- _Problem statement_: The listing beneath should be written out in full, exactly as shown.

- _Given material_:
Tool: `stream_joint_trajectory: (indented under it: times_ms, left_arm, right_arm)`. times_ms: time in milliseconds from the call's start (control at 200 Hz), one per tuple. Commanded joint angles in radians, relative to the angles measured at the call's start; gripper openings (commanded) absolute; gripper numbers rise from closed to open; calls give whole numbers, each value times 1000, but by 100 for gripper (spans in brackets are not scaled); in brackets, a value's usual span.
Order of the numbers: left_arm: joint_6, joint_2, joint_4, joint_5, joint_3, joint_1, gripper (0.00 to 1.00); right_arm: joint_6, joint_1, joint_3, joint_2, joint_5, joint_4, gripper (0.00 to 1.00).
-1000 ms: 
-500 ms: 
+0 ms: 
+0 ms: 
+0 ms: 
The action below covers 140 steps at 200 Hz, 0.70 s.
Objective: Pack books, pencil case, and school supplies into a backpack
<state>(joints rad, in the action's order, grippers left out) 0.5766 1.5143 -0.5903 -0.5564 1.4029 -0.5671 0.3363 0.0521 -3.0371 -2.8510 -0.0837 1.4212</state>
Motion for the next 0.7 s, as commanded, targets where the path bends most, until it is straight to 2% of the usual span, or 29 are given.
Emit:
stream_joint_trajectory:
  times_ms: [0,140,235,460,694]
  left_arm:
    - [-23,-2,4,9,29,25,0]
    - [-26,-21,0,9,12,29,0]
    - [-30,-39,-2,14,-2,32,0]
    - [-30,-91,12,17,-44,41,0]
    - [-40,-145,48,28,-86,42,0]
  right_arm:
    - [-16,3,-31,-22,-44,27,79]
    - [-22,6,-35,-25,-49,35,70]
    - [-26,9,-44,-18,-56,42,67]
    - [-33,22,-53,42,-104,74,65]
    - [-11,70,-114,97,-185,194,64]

- _Reply_:
Tool: `stream_joint_trajectory: (indented under it: times_ms, left_arm, right_arm)`. times_ms: time in milliseconds from the call's start (control at 200 Hz), one per tuple. Commanded joint angles in radians, relative to the angles measured at the call's start; gripper openings (commanded) absolute; gripper numbers rise from closed to open; calls give whole numbers, each value times 1000, but by 100 for gripper (spans in brackets are not scaled); in brackets, a value's usual span.
Order of the numbers: left_arm: joint_6, joint_2, joint_4, joint_5, joint_3, joint_1, gripper (0.00 to 1.00); right_arm: joint_6, joint_1, joint_3, joint_2, joint_5, joint_4, gripper (0.00 to 1.00).
-1000 ms: 
-500 ms: 
+0 ms: 
+0 ms: 
+0 ms: 
The action below covers 140 steps at 200 Hz, 0.70 s.
Objective: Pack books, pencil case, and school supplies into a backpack
<state>(joints rad, in the action's order, grippers left out) 0.5766 1.5143 -0.5903 -0.5564 1.4029 -0.5671 0.3363 0.0521 -3.0371 -2.8510 -0.0837 1.4212</state>
Motion for the next 0.7 s, as commanded, targets where the path bends most, until it is straight to 2% of the usual span, or 29 are given.
Emit:
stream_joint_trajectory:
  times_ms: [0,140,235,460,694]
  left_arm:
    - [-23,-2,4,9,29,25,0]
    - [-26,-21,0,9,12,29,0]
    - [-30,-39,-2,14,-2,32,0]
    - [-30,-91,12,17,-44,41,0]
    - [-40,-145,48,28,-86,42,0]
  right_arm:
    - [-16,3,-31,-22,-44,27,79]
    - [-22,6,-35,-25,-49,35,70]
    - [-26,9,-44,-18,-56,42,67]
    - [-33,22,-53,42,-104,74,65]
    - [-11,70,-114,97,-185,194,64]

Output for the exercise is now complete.